◆ DESCRIPTION OF THE TASK ◆
For each line below that contains the word "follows", return that line.

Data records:
★ ★ ★ ★ ★
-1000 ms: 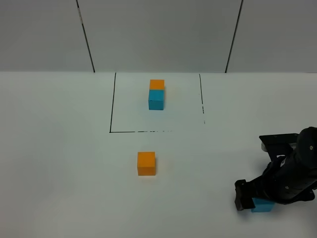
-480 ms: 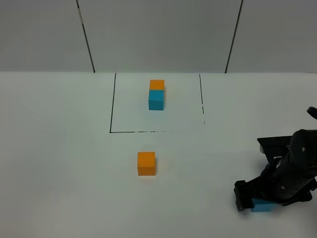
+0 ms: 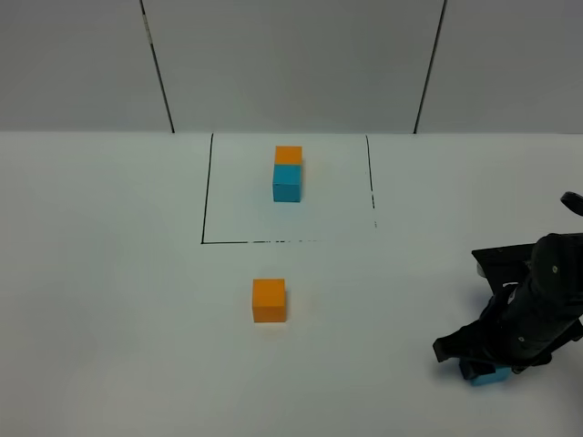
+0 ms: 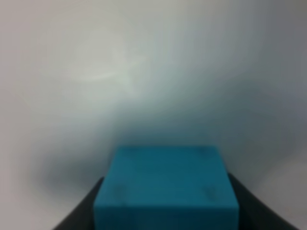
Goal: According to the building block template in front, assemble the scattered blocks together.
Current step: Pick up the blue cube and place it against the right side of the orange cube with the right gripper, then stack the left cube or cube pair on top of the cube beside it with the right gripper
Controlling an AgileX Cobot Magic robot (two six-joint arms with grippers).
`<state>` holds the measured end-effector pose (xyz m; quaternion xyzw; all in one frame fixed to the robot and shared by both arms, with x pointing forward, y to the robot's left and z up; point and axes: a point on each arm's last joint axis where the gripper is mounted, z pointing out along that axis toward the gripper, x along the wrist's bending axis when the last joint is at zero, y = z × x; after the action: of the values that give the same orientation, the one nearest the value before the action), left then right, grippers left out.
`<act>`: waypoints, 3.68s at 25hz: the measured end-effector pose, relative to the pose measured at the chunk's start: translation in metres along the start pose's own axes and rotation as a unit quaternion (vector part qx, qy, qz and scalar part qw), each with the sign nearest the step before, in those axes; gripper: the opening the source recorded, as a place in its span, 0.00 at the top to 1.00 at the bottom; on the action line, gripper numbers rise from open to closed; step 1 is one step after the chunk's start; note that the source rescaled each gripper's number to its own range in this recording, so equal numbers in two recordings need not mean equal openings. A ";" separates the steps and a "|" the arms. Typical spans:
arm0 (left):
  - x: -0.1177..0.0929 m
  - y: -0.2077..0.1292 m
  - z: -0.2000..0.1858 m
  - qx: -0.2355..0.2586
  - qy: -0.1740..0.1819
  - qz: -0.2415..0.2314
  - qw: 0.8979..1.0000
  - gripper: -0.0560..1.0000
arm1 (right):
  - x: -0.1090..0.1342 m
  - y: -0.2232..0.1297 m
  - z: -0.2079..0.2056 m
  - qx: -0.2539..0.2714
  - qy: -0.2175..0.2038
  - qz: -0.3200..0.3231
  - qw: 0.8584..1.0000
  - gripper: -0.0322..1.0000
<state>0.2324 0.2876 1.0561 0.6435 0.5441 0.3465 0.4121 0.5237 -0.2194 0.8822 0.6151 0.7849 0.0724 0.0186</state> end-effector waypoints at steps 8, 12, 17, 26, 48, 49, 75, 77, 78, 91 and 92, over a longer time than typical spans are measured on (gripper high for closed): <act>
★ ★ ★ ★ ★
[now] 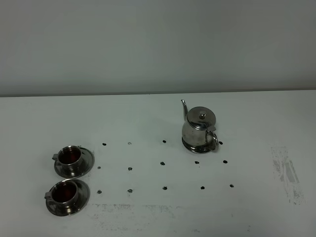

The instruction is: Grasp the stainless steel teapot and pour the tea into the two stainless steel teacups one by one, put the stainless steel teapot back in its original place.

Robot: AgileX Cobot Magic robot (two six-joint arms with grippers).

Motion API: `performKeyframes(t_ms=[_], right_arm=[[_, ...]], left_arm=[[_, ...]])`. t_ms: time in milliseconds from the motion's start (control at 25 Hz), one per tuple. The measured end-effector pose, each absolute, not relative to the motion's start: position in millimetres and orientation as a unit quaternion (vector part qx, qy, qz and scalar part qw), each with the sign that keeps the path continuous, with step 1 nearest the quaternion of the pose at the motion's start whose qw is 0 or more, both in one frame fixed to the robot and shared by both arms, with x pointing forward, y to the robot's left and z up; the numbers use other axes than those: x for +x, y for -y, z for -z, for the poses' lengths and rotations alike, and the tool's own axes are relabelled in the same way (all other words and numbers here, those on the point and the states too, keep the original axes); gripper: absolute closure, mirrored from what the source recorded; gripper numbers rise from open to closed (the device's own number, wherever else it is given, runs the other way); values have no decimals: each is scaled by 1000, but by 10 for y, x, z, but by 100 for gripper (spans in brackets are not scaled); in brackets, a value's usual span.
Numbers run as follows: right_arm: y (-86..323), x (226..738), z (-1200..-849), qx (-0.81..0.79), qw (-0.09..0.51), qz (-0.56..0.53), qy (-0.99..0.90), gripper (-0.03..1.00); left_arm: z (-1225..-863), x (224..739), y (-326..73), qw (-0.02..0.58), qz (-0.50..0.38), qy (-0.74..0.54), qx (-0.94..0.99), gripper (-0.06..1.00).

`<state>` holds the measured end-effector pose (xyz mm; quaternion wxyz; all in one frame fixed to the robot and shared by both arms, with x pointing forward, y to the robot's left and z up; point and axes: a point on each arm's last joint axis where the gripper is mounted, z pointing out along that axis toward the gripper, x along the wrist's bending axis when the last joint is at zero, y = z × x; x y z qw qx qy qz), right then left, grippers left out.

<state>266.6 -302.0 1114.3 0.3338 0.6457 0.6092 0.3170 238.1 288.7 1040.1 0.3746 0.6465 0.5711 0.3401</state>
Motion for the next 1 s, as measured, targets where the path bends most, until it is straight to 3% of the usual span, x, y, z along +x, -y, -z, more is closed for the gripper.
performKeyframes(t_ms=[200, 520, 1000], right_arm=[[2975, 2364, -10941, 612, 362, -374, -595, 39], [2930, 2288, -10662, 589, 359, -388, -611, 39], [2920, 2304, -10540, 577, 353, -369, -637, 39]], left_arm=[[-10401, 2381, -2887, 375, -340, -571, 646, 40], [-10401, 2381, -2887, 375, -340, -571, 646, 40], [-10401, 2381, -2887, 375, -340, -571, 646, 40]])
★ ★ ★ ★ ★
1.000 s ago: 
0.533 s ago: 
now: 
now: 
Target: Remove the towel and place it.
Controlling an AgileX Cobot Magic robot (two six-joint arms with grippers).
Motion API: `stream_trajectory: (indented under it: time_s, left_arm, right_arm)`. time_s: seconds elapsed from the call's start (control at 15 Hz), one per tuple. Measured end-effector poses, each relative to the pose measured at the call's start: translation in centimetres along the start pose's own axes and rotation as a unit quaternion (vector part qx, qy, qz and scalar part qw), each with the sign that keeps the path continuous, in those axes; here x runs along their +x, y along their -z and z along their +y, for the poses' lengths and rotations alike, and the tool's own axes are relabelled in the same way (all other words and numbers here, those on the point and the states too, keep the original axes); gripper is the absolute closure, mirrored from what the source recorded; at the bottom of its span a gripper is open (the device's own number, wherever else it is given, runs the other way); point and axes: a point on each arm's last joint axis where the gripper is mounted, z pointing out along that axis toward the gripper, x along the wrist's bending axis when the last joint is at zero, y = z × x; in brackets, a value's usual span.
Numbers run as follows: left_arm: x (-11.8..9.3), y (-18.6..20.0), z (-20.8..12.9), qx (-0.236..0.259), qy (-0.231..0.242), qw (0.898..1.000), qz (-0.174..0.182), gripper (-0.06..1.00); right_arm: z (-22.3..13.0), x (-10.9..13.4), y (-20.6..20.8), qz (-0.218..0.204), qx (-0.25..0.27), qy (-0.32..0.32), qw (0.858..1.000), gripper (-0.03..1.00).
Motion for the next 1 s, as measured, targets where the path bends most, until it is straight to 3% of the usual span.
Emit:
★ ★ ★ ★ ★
◆ RESULT OF THE TASK ◆
Numbers run as follows: right_arm: y (-86..323), x (226..738), z (-1200..-849), qx (-0.81..0.79), qw (-0.09..0.51), qz (-0.56..0.53), qy (-0.99..0.90), gripper (-0.03..1.00); left_arm: z (-1225..-863), x (224..739), y (-326..73), qw (-0.02..0.58), qz (-0.50..0.38), qy (-0.74..0.54), qx (-0.94..0.99), gripper (-0.06..1.00).
Numbers run as follows: left_arm: x (-11.8..9.3), y (-18.6..20.0), z (-20.8..12.9), qx (-0.236..0.259), qy (-0.231..0.242), qw (0.898..1.000), qz (-0.174..0.182), gripper (-0.06..1.00); right_arm: z (-22.3..13.0), x (-10.9..13.4), y (-20.6..20.8), qz (-0.218..0.204), qx (-0.25..0.27), qy (-0.32..0.32), qw (0.858..1.000), gripper (-0.03..1.00).

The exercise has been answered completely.